Here, Petary was advised of his Miranda rights at least twice and he signed a waiver; he does not now claim to have misunderstood those rights. Petary is a competent adult and was familiar with arrest procedures, factors which indicate that he would not easily fall prey to FBI interrogation tactics. Further, the interrogation had an immediate investigatory objective. At the time of the interrogation, the FBI agents were unaware of Kathy Allen's condition or her whereabouts. Petary provided the information about where Kathy Allen could be found only after he was told that Mrs. Allen was still alive. A logical conclusion would be that Petary decided to provide provide this information because he thought he could still avoid a murder charge if he helped the authorities locate Kathy Allen while she, too, had a chance for survival. Taken together, the totality of the circumstances indicate that Petary acted knowledgeably and freely when he made the incriminating statements. We thus hold that the district court did not err in denying Petary's motion to suppress these statements.

Petary next argues that the district court's imposition of a two-hundred year sentence without possibility of parole for sixty-six years was in excess of statutory limits and an abuse of discretion. Petary contends that several factors support a less severe sentence: his role in the kidnapping was relatively passive, he is fifty years old, he has been diagnosed as an alcoholic, and he provided information that helped the authorities find Kathy Allen.
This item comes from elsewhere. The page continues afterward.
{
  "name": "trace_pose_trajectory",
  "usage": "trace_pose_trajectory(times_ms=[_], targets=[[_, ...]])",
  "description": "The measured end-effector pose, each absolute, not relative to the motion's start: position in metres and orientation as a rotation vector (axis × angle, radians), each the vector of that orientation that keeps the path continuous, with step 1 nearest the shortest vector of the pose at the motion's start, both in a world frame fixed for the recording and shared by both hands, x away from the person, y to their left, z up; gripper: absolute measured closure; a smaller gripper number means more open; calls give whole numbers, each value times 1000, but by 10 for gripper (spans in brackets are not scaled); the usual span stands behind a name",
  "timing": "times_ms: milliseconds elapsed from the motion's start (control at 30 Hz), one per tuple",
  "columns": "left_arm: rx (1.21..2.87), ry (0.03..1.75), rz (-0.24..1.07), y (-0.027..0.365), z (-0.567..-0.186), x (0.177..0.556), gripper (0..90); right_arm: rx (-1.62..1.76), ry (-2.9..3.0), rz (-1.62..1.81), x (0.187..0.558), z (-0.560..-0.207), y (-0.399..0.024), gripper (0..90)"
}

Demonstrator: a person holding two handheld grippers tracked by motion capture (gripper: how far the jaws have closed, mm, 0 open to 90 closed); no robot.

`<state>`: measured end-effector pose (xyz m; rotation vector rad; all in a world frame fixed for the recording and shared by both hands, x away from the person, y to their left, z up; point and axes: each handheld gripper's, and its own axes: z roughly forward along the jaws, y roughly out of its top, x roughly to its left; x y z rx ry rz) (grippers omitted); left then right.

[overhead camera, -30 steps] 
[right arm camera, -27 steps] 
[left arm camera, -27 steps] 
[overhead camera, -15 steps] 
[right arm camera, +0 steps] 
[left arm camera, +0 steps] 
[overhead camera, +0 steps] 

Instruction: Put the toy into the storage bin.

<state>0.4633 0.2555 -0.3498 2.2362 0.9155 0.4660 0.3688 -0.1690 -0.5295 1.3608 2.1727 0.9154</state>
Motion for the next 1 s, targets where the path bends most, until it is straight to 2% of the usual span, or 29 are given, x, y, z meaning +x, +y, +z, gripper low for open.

In general, a sentence is not subject to review unless it exceeds statutory limits, violates constitutional or procedural requirements, or shows that the district court manifestly or grossly abused its discretion. E.g., United States v. Rosandich, 729 F.2d 1512, 1512 (8th Cir.1984) (per curiam); United States v. Hollis, 718 F.2d 277, 279 (8th Cir.1983), cert. denied, 465 U.S. 1036, 104 S.Ct. 1309, 79 L.Ed.2d 707 (1984). The penalty for the crime of kidnapping is "imprisonment for any term of years or for life." 18 U.S.C. Sec. 1201. Title 18 U.S.C. Sec. 4205(b)(1) authorizes the sentencing judge, when required by "the ends of justice and the best interest of the public," to set the minimum number of years that a prisoner must serve before he or she is eligible for parole, so long as the minimum term does not exceed one-third of the total sentence length. In Rothgeb v. United States, 789 F.2d 647, 652 (8th Cir.1986), this court affirmed a sentence requiring the defendant to serve longer than ten years before he is eligible for parole under Sec. 4205(b)(1). See also United States v. O'Driscoll, 761 F.2d 589, 600 (10th Cir.1985), cert. denied, 475 U.S. 1020, 106 S.Ct. 1207, 89 L.Ed.2d 320 (1986) (three-hundred-year sentence without possibility of parole for ninety-nine years held within statutory bounds for kidnapping conviction). Petary's two-hundred-year sentence was within the statutory limits for the crime of kidnapping and thus not illegal. Id. at 598.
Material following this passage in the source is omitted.